Barbara Kemp (12 December 1881 – 17 April 1959) was a German operatic soprano. After a successful stage career, she retired to teach and also directed performances at the Berlin State Opera.

==Life and career==
Barbara Kemp was born in Cochem, Germany, and studied singing at the Strasbourg Conservatory. She made her debut in Strasbourg in 1903 in the role of the priestess in Aida. She continued singing roles at local theatres and by 1913 she was employed at the Berlin Hofoper. She interpreted the role of Senta in Der fliegende Holländer at the Bayreuth Festival in 1914 and performed at the Vienna State Opera from 1924 to 1927.

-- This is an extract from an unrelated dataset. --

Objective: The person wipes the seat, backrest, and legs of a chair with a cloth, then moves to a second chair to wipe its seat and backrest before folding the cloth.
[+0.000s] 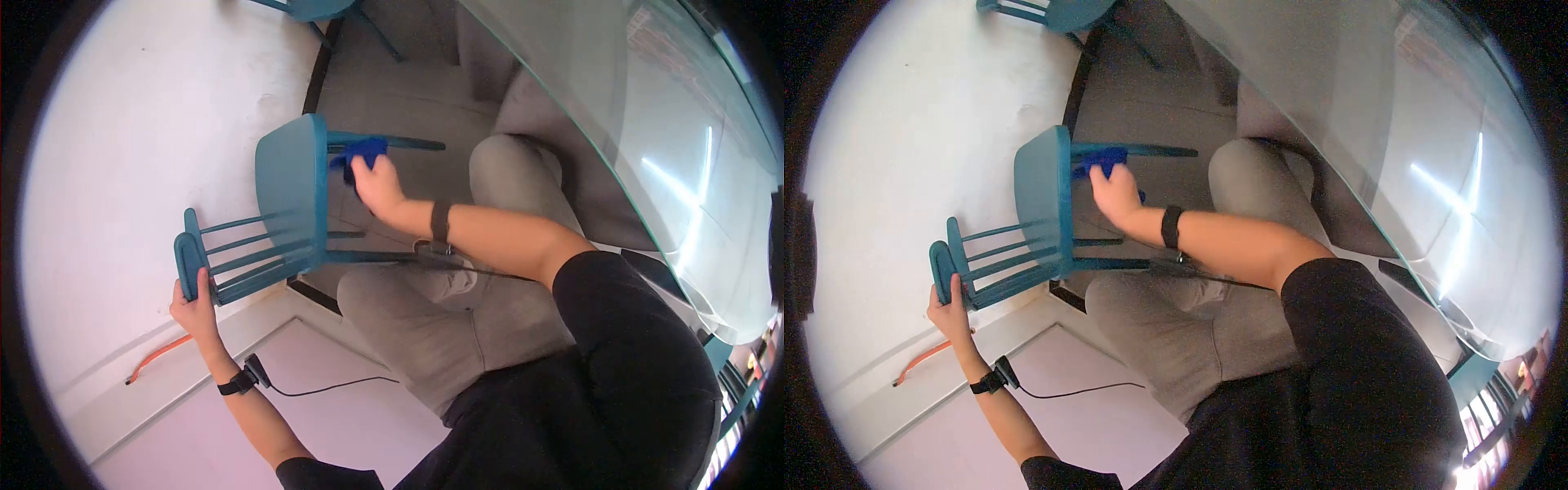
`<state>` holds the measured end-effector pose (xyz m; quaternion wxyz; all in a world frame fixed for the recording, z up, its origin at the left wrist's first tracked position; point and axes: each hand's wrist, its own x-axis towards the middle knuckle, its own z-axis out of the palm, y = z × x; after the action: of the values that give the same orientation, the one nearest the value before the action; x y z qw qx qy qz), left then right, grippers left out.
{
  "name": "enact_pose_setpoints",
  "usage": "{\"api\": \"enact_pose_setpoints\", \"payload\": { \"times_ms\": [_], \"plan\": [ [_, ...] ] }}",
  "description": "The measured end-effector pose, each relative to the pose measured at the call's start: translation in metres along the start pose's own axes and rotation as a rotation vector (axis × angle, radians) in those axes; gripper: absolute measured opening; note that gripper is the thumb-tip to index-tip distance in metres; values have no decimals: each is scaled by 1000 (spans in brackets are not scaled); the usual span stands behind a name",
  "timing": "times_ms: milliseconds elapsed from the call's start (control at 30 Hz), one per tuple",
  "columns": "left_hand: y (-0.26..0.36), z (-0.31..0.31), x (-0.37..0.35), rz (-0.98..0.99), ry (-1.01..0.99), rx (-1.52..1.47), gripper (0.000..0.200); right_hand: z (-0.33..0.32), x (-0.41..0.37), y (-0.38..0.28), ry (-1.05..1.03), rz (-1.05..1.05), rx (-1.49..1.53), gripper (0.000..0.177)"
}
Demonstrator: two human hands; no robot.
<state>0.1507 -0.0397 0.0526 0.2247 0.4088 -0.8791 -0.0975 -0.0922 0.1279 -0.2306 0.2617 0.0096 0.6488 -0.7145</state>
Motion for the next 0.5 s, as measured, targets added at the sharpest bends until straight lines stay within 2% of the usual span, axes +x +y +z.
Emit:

Kemp married opera composer and Berlin State Opera director Max von Schillings in 1923, but continued her performing career. She sang at the Metropolitan Opera from 1922 to 1924, making her debut in the leading role in her husband's opera Mona Lisa. The first run of Mona Lisa included five performances, which were also repeated the next year. Kemp also interpreted the Wagner roles of Kundry in Parsifal and Isolde in Tristan und Isolde at the Met.

Kemp retired from the stage in 1932, and later worked as a singing teacher and director at the Berlin State Opera, producing Schilling's operas Mona Lisa and Ingwelde. Recordings of Kemp include Der Rosenkavalier in 1927, and also a performance at the Berlin State Opera in 1928. She died in Berlin.